Résumé de l’éditeur :

Enviée, choisie, désirée : Johanna veut être aimée. La jeune fille ne croit plus aux contes de fées, et pourtant… Pourtant elle en est persuadée : le destin dans son cas n’a pas dit son dernier mot.

Les années 1990 passent, ses parents s’occupent d’elle quand ils ne regardent pas la télé, son frère la houspille, elle danse dans un sous-sol sur les tubes à la mode, après le lycée elle enchaîne les petits boulots, et pourtant…

Un jour enfin, on lui propose de participer à un nouveau genre d’émission. C’est le début d’une étrange aventure et d’une histoire d’amour intense et fragile.
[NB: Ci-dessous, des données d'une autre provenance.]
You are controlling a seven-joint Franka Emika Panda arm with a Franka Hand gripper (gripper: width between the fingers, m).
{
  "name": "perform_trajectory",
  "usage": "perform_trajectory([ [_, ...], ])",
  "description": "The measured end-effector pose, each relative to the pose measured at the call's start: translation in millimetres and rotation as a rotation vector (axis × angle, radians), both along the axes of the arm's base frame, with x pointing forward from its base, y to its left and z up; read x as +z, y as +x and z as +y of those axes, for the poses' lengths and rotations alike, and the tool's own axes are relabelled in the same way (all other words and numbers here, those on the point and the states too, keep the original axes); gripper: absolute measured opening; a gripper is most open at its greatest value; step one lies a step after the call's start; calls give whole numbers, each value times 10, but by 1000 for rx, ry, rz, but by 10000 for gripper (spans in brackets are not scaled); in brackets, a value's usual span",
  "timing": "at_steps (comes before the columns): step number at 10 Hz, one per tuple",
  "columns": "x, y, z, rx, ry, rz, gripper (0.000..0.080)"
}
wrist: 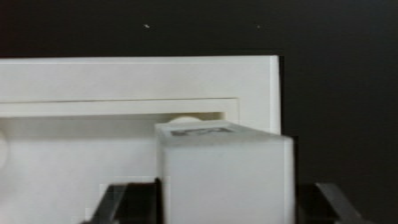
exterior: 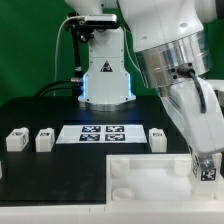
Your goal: Assemble one leg
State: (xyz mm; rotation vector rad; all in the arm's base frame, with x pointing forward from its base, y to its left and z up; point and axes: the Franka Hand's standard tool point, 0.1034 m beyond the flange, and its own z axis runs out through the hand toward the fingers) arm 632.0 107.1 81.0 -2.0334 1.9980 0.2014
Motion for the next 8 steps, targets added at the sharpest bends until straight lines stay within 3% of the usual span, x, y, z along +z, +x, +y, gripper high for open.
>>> perform_trajectory([
  [1, -10, -30, 19, 105, -14, -9, 405],
  [2, -26, -117, 88, 322, -37, 10, 544],
  [3, -19, -113, 120, 461, -34, 8, 616],
  [6, -27, -81, 108, 745, -44, -98, 648],
  [8, -52, -52, -14, 1047, -68, -188, 649],
])
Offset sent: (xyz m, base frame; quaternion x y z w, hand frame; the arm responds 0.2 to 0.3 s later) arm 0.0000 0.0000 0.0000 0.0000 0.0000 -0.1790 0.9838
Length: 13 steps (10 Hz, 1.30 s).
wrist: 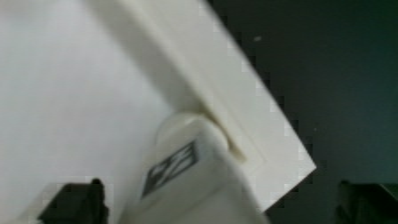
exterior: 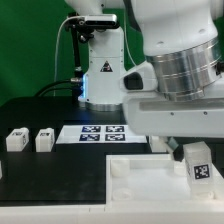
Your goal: Assemble one leg
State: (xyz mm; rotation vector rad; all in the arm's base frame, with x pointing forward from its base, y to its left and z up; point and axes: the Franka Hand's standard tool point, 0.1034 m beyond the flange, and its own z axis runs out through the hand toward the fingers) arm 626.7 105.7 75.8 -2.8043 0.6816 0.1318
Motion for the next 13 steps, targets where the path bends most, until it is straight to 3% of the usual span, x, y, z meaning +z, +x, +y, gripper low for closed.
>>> perform_trajectory([
  [1, 40, 70, 4, 188, -32, -64, 649],
  [3, 36, 86, 46, 194, -31, -84, 649],
  [4, 37, 87, 45, 190, -30, -84, 525],
  [5, 38, 86, 58, 98, -27, -61, 525],
  [6, 38, 87, 54, 12, -24, -39, 335],
  [9, 28, 93, 0, -287, -13, 36, 314],
  [11, 9, 80, -65, -641, 48, 132, 314],
  [13, 11, 49, -48, -897, 82, 219, 313],
])
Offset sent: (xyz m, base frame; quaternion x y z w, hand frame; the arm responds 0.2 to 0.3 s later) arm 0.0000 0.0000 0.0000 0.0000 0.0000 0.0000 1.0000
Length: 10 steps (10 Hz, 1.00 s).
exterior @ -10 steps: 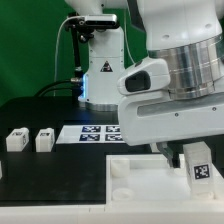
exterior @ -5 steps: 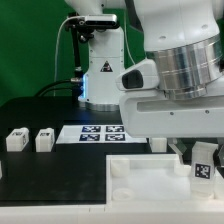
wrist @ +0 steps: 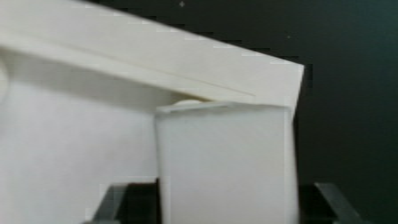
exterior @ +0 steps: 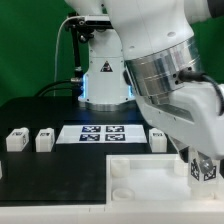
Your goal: Assemble one leg
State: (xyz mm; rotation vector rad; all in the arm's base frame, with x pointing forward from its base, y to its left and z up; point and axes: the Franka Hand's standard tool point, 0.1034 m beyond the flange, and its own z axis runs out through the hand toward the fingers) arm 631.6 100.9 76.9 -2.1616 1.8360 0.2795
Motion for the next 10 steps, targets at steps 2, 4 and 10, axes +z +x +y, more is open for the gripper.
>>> perform_trajectory([
  [2, -2, -9, 3, -82, 18, 26, 313],
  [4, -9, -22, 3, 8, 12, 3, 316],
  [10, -7, -54, 22, 754, -62, -190, 648],
])
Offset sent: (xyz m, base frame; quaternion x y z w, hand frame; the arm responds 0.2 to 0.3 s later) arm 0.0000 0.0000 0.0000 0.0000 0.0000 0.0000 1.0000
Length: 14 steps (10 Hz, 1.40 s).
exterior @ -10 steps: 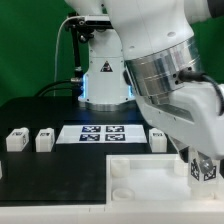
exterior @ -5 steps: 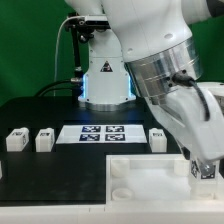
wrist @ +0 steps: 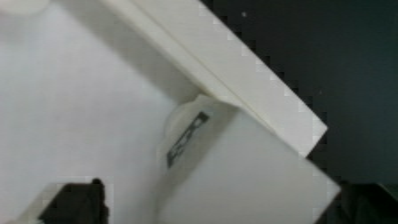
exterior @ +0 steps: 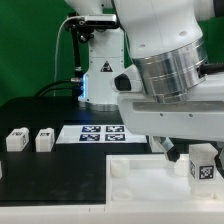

Naissent d’autres rêves, plus précis, et d’autres désillusions, plus définitives.

L’histoire de Johanna est la preuve romanesque qu’il n’y a rien de plus singulier dans ce monde qu’une fille comme les autres.


Il imaginait que, si elle découvrait la vérité au sujet de son sentimentalisme elle finirait par le quitter pour quelqu’un de plus solide, un homme, un vrai, un séducteur, athée convaincu, épilé, tatoué, gourmetté, les cheveux pleins de gel (il détestait le gel), capable de réparer une voiture sur le bord de l’autoroute, au pieu un monstre, très bon danseur, surfeur, permis moto, snowboardeur (Edouard avait toujours préféré le ski), sachant négocier (il était incapable de négocier). De son côté, Johanna imaginait qu’Edouard la quitterait pour une fille dont les parents n’avaient pas de télévision et écoutaient de la musique classique, serre-tête, col rond, cavalière, Barbour à l’odeur de cire mouillée, manoir au bord d’un lac, bronzée toute l’année, la voix grave et cassée des aristocrates, qui n’aurait jamais eu d’acné en raison d’un mystère inavouable du point de vue génétique, cultivée, chienne au lit sans que rien le laisse supposer, catholique, la langue très rose et les lèvres dessinées, un grand-père aviateur, un chalet à Chamonix, promise à un avenir de directrice ou d’avocate, romancière sinon, et qui serait magnifique même vieille, parce que les femmes dans ces familles sont magnifiques à tous les âges, sensuelles, détachées, espiègles, intelligentes à tous les âges.